Monday, March 7, 2022

Who monitors the monitoring systems?

Adrian Cockroft poses an interesting question in, Who monitors the monitoring systems? He states, The first thing that would be useful is to have a monitoring system that has failure modes which are uncorrelated with the infrastructure it is monitoring. ... I don’t know of a specialized monitor-of-monitors product, which is one reason I wrote this blog post.

This article offers a response, describing how to introduce an uncorrelated monitor-of-monitors into the data center to provide real-time visibility that survives when the primary monitoring systems fail.

Summary of the AWS Service Event in the Northern Virginia (US-EAST-1) Region, This congestion immediately impacted the availability of real-time monitoring data for our internal operations teams, which impaired their ability to find the source of congestion and resolve it. December 10th, 2021

Standardizing on a small set of communication primitives (gRPC, Thrift, Kafka, etc.) simplifies the creation of large scale distributed services. The communication primitives abstract the physical network to provide reliable communication to support distributed services running on compute nodes. Monitoring is typically regarded as a distributed service that is part of the compute infrastructure, relying on agents on compute nodes to transmit measurements to scale out analysis, storage, automation, and presentation services.
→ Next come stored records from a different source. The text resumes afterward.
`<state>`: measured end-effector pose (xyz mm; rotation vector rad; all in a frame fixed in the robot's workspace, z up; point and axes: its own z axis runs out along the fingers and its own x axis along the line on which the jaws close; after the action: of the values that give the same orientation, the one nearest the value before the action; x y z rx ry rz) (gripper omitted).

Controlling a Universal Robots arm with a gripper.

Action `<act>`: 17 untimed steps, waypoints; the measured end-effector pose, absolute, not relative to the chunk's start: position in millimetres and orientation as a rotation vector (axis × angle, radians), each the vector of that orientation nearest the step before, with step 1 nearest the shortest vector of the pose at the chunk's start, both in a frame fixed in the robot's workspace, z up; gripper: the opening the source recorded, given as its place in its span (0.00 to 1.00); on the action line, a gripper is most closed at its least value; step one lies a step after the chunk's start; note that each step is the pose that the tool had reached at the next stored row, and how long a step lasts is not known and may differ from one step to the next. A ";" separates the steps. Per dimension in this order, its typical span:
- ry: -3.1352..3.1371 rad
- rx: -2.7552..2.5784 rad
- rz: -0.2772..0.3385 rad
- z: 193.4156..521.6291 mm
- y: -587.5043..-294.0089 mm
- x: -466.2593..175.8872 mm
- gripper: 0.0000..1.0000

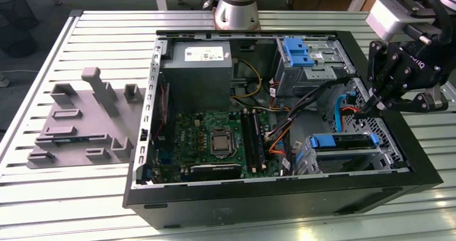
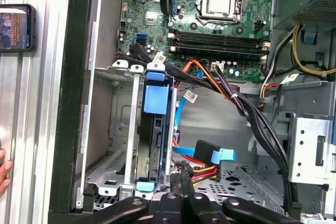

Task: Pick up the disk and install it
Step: 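Insert the first disk wire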

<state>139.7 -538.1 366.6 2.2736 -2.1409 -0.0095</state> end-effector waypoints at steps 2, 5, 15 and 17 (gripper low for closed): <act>-2.141 2.274 -0.010 366.5 -538.0 139.7 0.11; -2.141 2.274 -0.009 366.6 -537.9 139.7 0.11; -2.141 2.274 -0.010 366.6 -537.5 139.7 0.25; -2.141 2.274 -0.009 366.6 -537.4 139.7 0.25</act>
<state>139.7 -537.4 366.6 2.2737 -2.1409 -0.0095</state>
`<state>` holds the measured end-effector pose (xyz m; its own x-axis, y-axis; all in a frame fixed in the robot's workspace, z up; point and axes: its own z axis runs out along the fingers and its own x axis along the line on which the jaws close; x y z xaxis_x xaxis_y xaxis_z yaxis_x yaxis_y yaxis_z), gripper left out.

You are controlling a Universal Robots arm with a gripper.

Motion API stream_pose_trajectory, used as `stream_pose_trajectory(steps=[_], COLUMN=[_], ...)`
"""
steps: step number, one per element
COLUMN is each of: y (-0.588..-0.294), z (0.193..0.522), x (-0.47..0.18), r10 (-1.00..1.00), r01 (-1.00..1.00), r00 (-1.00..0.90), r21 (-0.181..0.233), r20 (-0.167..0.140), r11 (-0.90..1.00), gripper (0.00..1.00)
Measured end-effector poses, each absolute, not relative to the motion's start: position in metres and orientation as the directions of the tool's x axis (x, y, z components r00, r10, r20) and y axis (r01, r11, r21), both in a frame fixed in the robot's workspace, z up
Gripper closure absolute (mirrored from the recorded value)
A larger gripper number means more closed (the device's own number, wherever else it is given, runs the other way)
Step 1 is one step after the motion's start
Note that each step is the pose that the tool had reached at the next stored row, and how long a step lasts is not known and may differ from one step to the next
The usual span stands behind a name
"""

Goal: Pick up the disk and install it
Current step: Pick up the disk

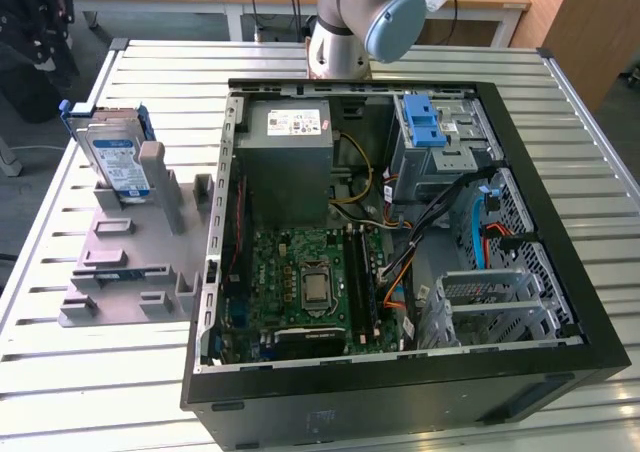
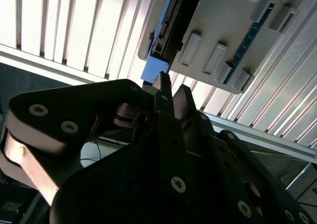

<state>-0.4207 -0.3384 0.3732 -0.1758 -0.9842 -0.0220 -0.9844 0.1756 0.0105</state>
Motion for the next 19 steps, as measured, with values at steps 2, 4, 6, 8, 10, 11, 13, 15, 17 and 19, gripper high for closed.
stream_pose_trajectory(steps=[2,4,6,8,10,11,13,15,17,19], y=[-0.338,-0.338,-0.338,-0.338,-0.338,-0.338,-0.338,-0.338,-0.338,-0.338], z=[0.373,0.372,0.37,0.367,0.363,0.361,0.358,0.354,0.35,0.347], x=[-0.421,-0.421,-0.421,-0.421,-0.421,-0.421,-0.421,-0.421,-0.421,-0.421], r10=[-0.984,-0.985,-0.987,-0.99,-0.992,-0.993,-0.993,-0.993,-0.993,-0.994], r01=[-0.984,-0.985,-0.988,-0.99,-0.992,-0.993,-0.994,-0.994,-0.994,-0.994], r00=[-0.176,-0.173,-0.157,-0.14,-0.126,-0.119,-0.113,-0.112,-0.112,-0.111], r21=[0.01,0.01,0.01,0.01,0.01,0.01,0.01,0.01,0.01,0.009], r20=[-0.022,-0.022,-0.022,-0.022,-0.022,-0.022,-0.022,-0.021,-0.021,-0.021], r11=[0.176,0.173,0.157,0.14,0.125,0.119,0.113,0.112,0.112,0.11], gripper=[0.65,0.59,0.53,0.47,0.41,0.41,0.41,0.41,0.41,0.41])
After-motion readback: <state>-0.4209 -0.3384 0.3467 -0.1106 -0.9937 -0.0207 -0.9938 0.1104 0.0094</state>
System wide failures occur when the network abstraction fails and the limitations of the physical network infrastructure intrude into the overlaid monitoring, compute, storage, and application services. Physical network service failure is the Achilles heel of distributed compute infrastructure since the physical network is the glue that ties the infrastructure together.

However, the physical network is also a solution to the monitoring problem, providing an independent uncorrelated point of observation that has visibility into all the physical network resources and the services that run over them.
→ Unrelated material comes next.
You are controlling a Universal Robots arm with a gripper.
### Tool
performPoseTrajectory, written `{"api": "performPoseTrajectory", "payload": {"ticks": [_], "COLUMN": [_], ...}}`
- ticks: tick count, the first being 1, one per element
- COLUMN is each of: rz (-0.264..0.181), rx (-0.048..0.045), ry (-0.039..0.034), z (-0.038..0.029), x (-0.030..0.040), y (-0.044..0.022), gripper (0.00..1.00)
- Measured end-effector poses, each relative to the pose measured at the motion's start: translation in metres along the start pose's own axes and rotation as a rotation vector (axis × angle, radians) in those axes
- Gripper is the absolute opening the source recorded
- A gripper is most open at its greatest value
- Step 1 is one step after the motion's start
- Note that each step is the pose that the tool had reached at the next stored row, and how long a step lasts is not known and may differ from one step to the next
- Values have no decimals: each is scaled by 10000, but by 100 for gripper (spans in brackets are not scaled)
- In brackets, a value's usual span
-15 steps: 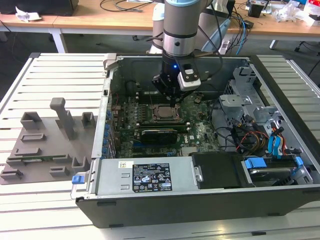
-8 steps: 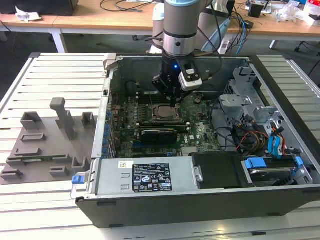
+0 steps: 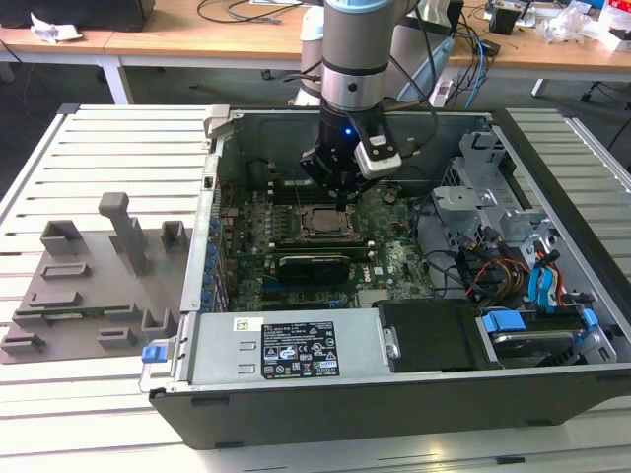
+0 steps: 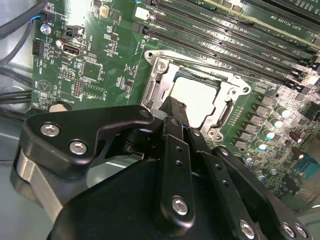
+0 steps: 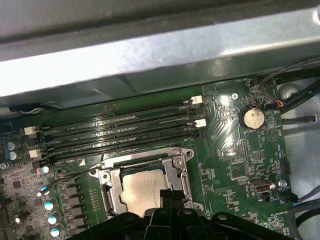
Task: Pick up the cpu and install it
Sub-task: 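Install the first cpu locking lever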
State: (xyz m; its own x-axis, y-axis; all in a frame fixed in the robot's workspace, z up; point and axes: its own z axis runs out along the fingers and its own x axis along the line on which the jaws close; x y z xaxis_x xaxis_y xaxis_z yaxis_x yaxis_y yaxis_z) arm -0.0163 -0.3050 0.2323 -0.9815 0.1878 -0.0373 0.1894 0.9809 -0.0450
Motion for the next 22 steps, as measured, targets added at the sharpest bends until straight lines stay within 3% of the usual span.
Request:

Reinventing Facebook’s data center network describes the architecture of a data center network. The network is a large distributed system made up of thousands of hardware switches and the tens of thousands of optical links that connect them. The network can route trillions of packets per second and has a capacity measured in Petabits/second.

The industry standard sFlow measurement system, implemented by all major data center network equipment vendors, is specifically designed to address the challenge of monitoring large scale switched networks. The sFlow specification embeds standard instrumentation into the hardware of each switch, making monitoring an integral part of the function of the switch, and ensuring that monitoring capacity scales out as network size increases.

UDP vs TCP for real-time streaming telemetry describes how sFlow uses UDP to transport measurements from the network devices to the analytics software in order to maintain real-time visibility during network congestion events. The graphs from the article demonstrate that the different transport characteristics of UDP and TCP decouple the physical network monitoring system from the primary monitoring systems which typically depend on TCP services.

The diagram at the top of this article shows the elements of an sFlow monitoring system designed to provide independent visibility into large scale data center network infrastructure.

Each network device can be configured to send sFlow telemetry to at least two destinations. In the diagram two independent instances of the sFlow-RT real-time analytics engine are deployed on two separate compute nodes, each receiving its own stream of telemetry from all devices in the network. Since both sFlow-RT instances receive the same telemetry stream, they independently maintain copies of the network state that can be separately queried, ensuring availability in the event of a node failure.

Note: Tollerance to packet loss allows sFlow to be sent inband to reduce load on out-of-band management networks without significant loss of visibility. 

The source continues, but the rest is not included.